La caricature est une contrefaçon de l'Art.
La caricature est une contrefaçon de l'Art.
DE LA CARICATURE.
Comment expliquer l'état d'un homme qui se met au travail pour faire une caricature ?
Cet homme sait dessiner, bien ou mal ; mais enfin il dessine. Il fait une caricature. Il pourrait donc faire autre chose : il pourrait au moins tenter autre chose. Comment se décide-t-il pour la caricature ?
L'homme a faim et soif de beauté. Tantôt comme instinct, tantôt comme sentiment, tantôt comme passion, tantôt comme principe, l'amour de la beauté le pousse, même à son insu, dans toutes les directions les plus contraires. La beauté est son pain, et le célèbre cri : Panem et circenses montre que la société païenne, comme toute société d'hommes, exigeait la beauté. Elle croyait la trouver au cirque : mais son immense erreur laissait voir au fond d'elle un besoin vrai. Comme condition de vie, l'homme met la beauté sur le même rang que le pain.
Jusqu'à présent l'explication s'éloigne, au lieu de s'approcher. Si l'homme aime la beauté, comment aime-t-il la caricature !
L'homme aime la beauté ; il a besoin d'admiration ; mais il peut arriver et il arrive, par une certaine descente intellectuelle et morale, à l'impuissance d'admirer. Alors la faculté d'admirer, tournée contre elle-même, se change en raillerie. Pour faire retomber sur les autres le poids de son impuissance, l'homme tâche de ravaler ce qu'il n'est plus digne de contempler. Ne pouvant satisfaire le besoin de son cœur, au lieu de s'en prendre à son cœur et de le convertir, il s'en prend aux personnes et aux choses du dehors. Il fait comme un homme qui, n'étant plus capable de boire ni de manger, se moquerait du pain et du vin.
Car l'homme ne peut rester neutre vis-à-vis de ses nécessités. Il faut qu'il les subisse ou qu'il tente contre elles une révolte violente.

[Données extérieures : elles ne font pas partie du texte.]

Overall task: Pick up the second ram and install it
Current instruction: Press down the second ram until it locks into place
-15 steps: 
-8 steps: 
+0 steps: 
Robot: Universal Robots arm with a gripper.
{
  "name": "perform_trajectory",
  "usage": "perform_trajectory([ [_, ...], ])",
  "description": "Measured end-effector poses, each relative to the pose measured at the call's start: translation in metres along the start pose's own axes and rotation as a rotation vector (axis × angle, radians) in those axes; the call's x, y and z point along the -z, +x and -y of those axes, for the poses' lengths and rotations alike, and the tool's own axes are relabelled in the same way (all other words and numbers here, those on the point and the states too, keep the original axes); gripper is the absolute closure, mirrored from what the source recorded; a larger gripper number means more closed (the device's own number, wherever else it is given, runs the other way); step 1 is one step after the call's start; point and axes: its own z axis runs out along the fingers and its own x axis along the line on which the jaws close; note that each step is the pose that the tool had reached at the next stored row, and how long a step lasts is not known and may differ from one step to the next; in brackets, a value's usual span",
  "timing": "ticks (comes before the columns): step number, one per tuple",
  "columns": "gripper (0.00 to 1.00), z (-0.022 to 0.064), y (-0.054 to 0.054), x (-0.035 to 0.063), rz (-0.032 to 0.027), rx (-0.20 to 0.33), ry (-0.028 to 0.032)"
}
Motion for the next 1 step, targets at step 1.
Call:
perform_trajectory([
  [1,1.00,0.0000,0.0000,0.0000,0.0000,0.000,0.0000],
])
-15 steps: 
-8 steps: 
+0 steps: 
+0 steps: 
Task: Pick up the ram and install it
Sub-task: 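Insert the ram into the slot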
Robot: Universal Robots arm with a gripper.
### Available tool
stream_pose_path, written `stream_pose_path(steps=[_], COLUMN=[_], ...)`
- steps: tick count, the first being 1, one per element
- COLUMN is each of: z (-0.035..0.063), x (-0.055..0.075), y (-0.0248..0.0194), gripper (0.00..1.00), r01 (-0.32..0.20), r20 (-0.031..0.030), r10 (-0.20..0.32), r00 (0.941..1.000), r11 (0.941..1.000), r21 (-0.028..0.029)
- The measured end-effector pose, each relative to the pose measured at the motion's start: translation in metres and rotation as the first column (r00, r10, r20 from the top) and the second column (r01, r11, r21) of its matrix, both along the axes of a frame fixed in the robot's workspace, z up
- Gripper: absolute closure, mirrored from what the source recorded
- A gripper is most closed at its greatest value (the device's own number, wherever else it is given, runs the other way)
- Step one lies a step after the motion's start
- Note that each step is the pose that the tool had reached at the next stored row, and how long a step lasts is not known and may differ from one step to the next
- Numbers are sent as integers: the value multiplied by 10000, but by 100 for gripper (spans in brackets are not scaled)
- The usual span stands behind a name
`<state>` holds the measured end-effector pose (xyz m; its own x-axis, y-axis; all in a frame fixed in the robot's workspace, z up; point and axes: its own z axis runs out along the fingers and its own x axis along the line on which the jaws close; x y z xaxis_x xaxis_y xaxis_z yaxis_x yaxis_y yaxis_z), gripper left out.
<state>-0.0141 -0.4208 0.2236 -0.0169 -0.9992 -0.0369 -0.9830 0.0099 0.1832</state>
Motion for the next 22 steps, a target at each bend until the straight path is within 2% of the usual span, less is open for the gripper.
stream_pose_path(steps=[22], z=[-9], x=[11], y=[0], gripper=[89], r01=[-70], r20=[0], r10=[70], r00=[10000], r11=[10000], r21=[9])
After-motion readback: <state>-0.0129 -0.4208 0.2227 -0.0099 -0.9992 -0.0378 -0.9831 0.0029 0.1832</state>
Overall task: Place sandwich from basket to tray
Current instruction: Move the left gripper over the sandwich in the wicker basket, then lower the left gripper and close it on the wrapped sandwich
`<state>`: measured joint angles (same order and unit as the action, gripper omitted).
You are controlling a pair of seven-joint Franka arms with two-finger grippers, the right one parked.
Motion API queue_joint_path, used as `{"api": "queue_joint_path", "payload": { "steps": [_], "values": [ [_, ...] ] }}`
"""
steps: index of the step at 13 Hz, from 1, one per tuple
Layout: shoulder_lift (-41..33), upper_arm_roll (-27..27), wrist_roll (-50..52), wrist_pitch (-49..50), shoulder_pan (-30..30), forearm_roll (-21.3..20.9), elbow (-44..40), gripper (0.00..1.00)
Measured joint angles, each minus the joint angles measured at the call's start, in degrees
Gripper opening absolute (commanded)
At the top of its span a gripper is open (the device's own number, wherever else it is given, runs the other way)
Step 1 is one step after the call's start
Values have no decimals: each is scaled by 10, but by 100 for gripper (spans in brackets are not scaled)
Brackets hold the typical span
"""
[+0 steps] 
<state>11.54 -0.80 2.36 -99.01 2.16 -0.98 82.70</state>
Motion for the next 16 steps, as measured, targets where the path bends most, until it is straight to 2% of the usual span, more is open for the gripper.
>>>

L'instinct de la conservation est certainement un des cris les plus impérieux de toute créature. Quiconque est né, veut vivre. Cependant le suicide est fréquent.

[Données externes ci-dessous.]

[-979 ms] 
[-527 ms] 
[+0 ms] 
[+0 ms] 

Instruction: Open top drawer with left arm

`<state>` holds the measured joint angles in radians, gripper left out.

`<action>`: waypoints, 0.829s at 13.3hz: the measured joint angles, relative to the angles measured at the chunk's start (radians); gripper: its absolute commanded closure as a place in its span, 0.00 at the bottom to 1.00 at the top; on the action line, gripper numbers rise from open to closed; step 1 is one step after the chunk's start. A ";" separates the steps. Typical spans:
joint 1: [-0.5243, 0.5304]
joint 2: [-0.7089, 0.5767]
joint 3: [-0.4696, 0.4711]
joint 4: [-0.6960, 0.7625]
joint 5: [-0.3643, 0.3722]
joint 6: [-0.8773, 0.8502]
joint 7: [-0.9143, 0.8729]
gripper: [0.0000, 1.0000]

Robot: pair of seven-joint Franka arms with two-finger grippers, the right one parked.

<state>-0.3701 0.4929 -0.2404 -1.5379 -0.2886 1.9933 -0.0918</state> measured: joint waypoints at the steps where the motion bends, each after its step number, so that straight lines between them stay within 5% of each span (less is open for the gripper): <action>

Depuis sa chute, une certaine rage pousse l'homme à insulter dans certains moments tout ce qu'il veut, tout ce qu'il aime, tout ce qu'il adore.
Dans ces moments-là, l'homme, qui veut la vie et la beauté, fait la cour à la mort et fait la cour à la laideur.

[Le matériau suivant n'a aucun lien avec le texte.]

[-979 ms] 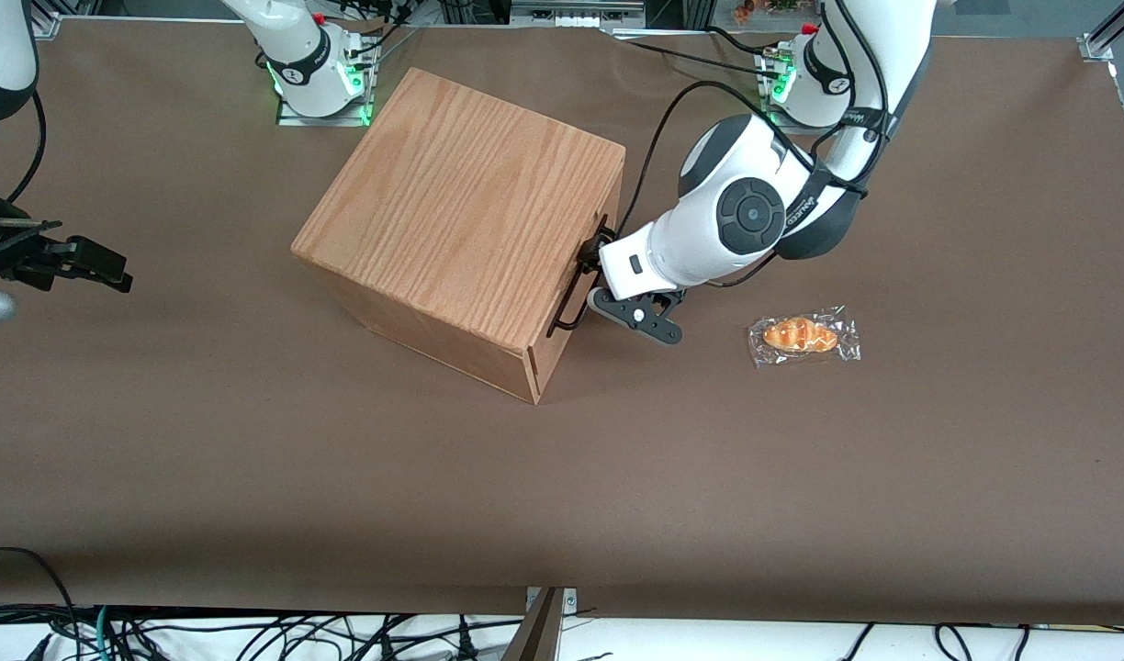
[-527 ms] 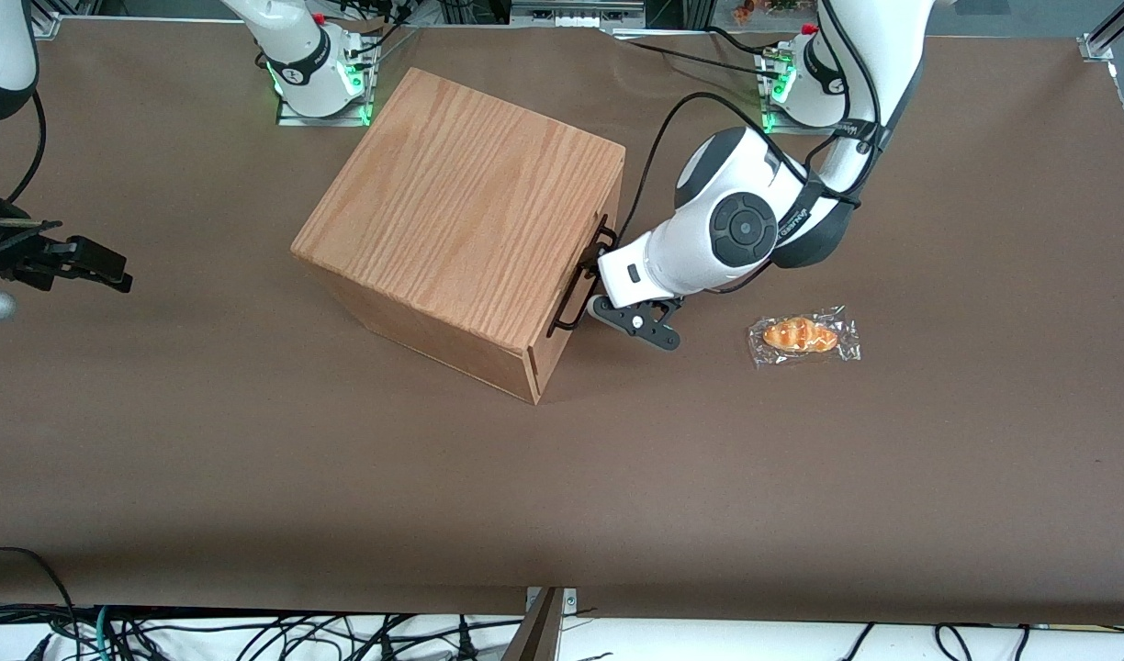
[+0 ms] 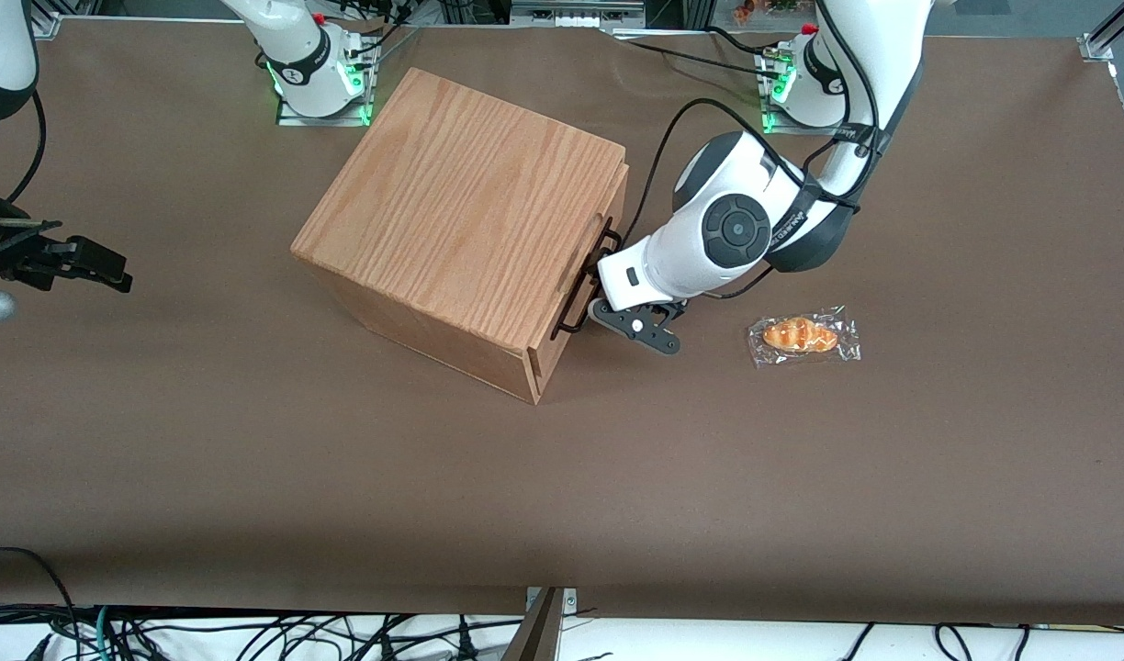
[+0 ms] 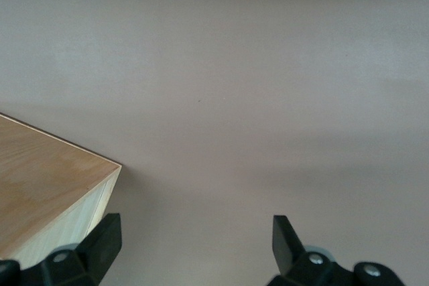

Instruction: Open top drawer with left arm

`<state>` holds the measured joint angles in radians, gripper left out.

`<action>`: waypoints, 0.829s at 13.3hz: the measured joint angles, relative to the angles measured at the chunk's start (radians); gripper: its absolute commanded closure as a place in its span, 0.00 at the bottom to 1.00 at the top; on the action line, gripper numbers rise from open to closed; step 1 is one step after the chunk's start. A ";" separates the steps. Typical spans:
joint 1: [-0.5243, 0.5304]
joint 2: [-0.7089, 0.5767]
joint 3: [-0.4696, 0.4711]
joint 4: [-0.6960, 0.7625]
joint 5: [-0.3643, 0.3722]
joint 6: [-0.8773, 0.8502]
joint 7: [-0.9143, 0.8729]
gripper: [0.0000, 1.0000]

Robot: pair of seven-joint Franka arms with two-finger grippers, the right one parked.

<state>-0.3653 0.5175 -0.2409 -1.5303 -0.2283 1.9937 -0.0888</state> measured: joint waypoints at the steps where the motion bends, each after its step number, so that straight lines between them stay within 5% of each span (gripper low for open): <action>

Quand on regarde l'histoire, on s'aperçoit que le sublime provoque chez l'homme deux besoins absolument contradictoires, ou plutôt un besoin et un plaisir, le besoin d'admirer et le plaisir de ravaler.
Si un drame magnifique éclatait sur un de nos théâtres, il aurait dans quinze jours cinquante parodies.
La parodie est la revanche de la chute.
Le réalisme n'est que la négation de l'art, ainsi que l'a établi le P. Félix. Mais la négation ne suffît pas à l'homme. Il lui faut la parodie.
L'art est la manifestation sensible de l'idéal. L'art saisit le réel et l'informe, suivant les lois de la beauté.
Le réalisme, qui est la négation de l'art, oublie l'idéal et imite le réel. Mais, au-dessous du réalisme, voici venir la caricature, qui déforme le réel, suivant les caprices de la laideur.
L'art ne trouve pas le réel assez pur et lui confère, dans la mesure de ses forces, ce qui lui manque pour être idéalement beau.
La caricature ne trouve pas le réel assez impur et lui confère, dans la mesure de ses forces, ce qui lui manque pour être idéalement laid.
La caricature est donc une contrefaçon de l'art.
Comme l'art, elle emploie le réel à ses fins ; comme l'art, elle refuse de l'imiter. Seulement, au lieu de l'informer, elle le déforme ; au lieu de devenir plus vraie que lui, elle devient absolument fausse. Comme l'art, la caricature choisit dans le réel. Seulement, ils font deux choix contraires : l'art réduit la réalité à son type ; la caricature réduit la réalité à sa déchéance. L'art spiritualise la matière, sans lui enlever sa substance matérielle ; la caricature matérialise l'esprit, tout en conservant, dans l'intérêt de la vraisemblance, les attributs qu'elle lui reconnaît.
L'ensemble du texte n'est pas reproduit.